Task prompt =
Please retype the listing below exactly as it stands, skipping any pictures.

Data supplied =
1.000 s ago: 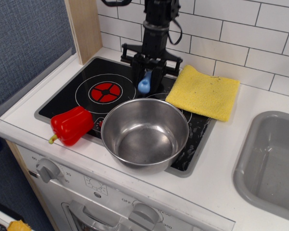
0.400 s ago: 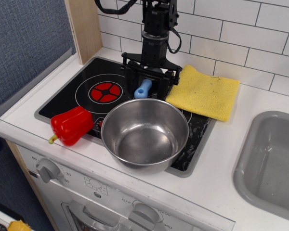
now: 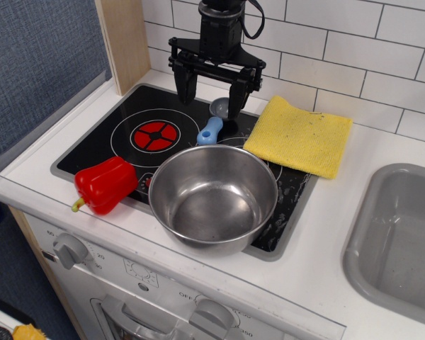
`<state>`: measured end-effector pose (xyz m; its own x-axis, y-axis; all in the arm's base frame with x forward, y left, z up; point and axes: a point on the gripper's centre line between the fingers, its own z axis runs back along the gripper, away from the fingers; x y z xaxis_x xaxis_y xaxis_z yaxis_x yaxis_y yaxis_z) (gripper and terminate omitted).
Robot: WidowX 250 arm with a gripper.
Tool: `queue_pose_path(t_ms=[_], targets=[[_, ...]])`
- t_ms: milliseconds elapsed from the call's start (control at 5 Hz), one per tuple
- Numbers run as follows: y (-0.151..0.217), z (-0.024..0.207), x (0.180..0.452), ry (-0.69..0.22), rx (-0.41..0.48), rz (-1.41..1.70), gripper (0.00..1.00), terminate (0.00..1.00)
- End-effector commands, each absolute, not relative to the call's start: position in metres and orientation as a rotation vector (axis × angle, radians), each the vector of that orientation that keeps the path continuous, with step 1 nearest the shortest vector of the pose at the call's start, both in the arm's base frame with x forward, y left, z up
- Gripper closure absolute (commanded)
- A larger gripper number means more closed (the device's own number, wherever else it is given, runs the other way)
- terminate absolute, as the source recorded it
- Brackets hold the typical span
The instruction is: Move the spoon to the left of the yellow cloth.
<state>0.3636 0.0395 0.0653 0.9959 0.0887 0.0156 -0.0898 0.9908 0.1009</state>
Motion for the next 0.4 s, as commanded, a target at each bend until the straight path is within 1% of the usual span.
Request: queue_pose_path(t_ms=[0, 200], targets=[[0.0374, 0.0929, 0.3568, -0.074, 0.094, 0.013, 0.0, 0.0], [0.0374, 0.0929, 0.3568, -0.074, 0.094, 0.013, 0.0, 1.0]])
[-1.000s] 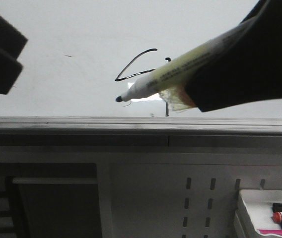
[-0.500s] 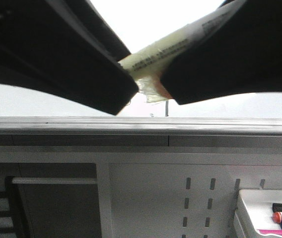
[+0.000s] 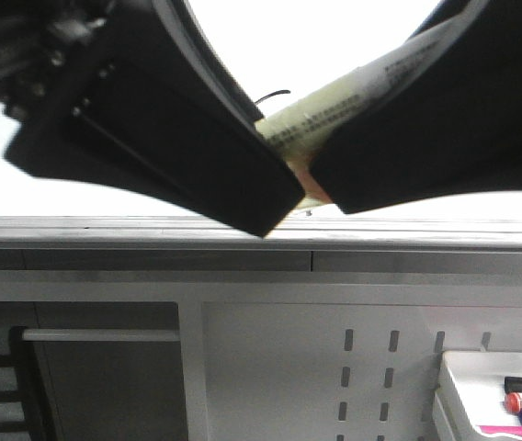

Solution =
1.000 s ago: 
0.400 s ago: 
now: 
`<state>`: measured end-effector pose (xyz m; its own x-axis, y-axis; all in the arm's base frame with x forward, y left, z up; point and axes: a point on the gripper's centre line between the fingers, its own z axis runs back along the gripper, away from the fingers; x y z xaxis_x xaxis_y xaxis_z yaxis_x yaxis_y yaxis_z) (gripper and terminate omitted).
Robot: WidowX 250 arm with a gripper.
Tool: `queue_pose_path(t_ms=[_], targets=[[_, ...]])`
- t_ms: milliseconds elapsed from the call's start (control at 5 Hz), one per tuple
- Numbers run as follows: y (-0.151..0.217), z (-0.024..0.207), x (0.180..0.452), ry (-0.69..0.22), rx (-0.41..0.48), rz (-1.41..1.70), gripper (0.00..1.00), terminate (0.00..1.00)
- End-effector commands, each absolute, not relative to the call's start: position in metres and orientation as a rotation vector (axis × angle, radians), each the vector of that orientation that keeps the path continuous, with step 1 nearest the shortest vector of the pose at the call's start, both in the arm's base frame with x forward, y left, z up
- Gripper closure absolute (commanded)
- A larger gripper number means more closed (the device's own number, wherever else it is given, runs the other way)
- terminate absolute, as the source recorded it
- Brackets hold the typical span
The instruction is: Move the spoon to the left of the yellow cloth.
<state>0.3636 0.0395 0.0653 0.9959 0.0887 0.0156 -0.0898 0.9908 0.1009</state>
Motion for the next 0.4 s, as commanded, a target at each bend until the straight path is within 1% of the usual span.
Request: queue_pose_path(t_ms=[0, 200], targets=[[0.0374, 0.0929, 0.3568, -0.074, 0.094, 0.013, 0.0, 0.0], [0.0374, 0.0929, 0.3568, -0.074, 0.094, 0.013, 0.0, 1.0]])
[-1.000s] 
[-0.500s] 
[+0.000s] 

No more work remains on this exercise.